Addressing the released interview, Carlson continued his response video with an apology:

I did what I try hard never to do in this show, and I was rude. I called him a moron and then I modified that word with a vulgar Anglo-Saxon term that is also intelligible in Dutch. In my defense, I would say that's entirely accurate. But you're not allowed to use that word on television, so once I said it out loud, there was no airing the segment. ... There is some profanity, and I apologize for that. On the other hand, it was genuinely heartfelt. I meant it with total sincerity.

With nearly 7.9 million views of the NowThis video as of 12 noon ET on Thursday, it's clear that the interview that never was still ended up getting lots of play on the online airwaves.

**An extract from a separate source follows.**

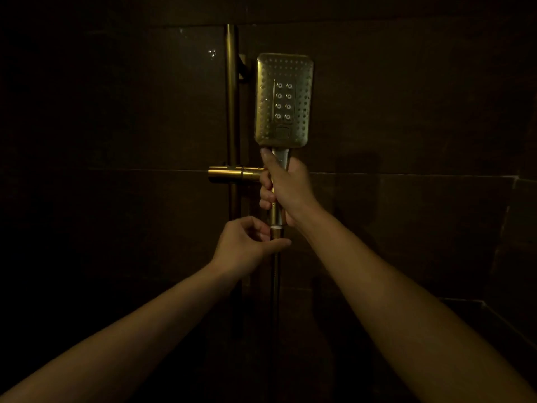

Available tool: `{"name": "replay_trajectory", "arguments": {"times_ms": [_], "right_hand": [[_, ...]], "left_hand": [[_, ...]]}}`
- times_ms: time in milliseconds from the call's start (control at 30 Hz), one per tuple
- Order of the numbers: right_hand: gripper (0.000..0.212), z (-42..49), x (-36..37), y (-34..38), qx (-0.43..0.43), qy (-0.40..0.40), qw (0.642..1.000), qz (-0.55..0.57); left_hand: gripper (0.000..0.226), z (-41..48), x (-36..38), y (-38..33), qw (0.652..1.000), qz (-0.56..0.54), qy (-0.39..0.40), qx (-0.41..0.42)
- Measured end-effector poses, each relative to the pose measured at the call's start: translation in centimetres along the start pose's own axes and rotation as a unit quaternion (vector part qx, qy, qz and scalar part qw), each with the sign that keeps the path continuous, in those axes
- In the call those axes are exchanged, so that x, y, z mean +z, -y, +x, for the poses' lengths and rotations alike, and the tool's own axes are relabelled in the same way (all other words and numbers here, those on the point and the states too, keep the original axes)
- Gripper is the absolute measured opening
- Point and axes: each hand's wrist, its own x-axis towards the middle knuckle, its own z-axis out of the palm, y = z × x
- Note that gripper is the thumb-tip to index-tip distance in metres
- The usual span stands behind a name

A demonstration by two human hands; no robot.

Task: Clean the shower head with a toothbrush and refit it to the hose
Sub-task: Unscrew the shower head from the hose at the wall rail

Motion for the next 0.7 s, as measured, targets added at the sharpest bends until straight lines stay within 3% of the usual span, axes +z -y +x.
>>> {"name": "replay_trajectory", "arguments": {"times_ms": [267, 400, 500, 633, 700], "right_hand": [[0.027, 0.2, -0.4, -0.6, 0.020, 0.039, 0.998, 0.034], [0.030, -0.1, -0.1, -1.3, 0.033, 0.051, 0.998, 0.037], [0.026, -0.3, 0.2, -1.5, 0.033, 0.039, 0.998, 0.038], [0.021, -0.5, 0.7, -1.6, 0.019, 0.018, 0.999, 0.024], [0.019, -0.7, 0.9, -1.7, 0.018, 0.022, 1.000, 0.010]], "left_hand": [[0.013, 0.9, -1.9, -0.4, 0.987, -0.023, 0.156, -0.016], [0.027, 1.1, -2.5, -0.1, 0.978, -0.023, 0.203, -0.038], [0.030, 1.2, -2.6, 0.4, 0.979, -0.032, 0.195, -0.048], [0.045, 1.0, -2.0, 1.2, 0.994, 0.009, 0.108, -0.030], [0.041, 1.0, -2.0, 1.4, 0.996, 0.024, 0.088, -0.025]]}}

For his part, Bregman didn't seem too apologetic. "I stand by what I said," he wrote in the Feb. 20 tweet releasing the audio. "I chose to release it, because I think we should keep talking about the corrupting influence of money in politics. It also shows how angry elites can get if you do that."

So there you have it. If anything, the disaster exchange might make for some great person-walks-into-a-bar jokes later on.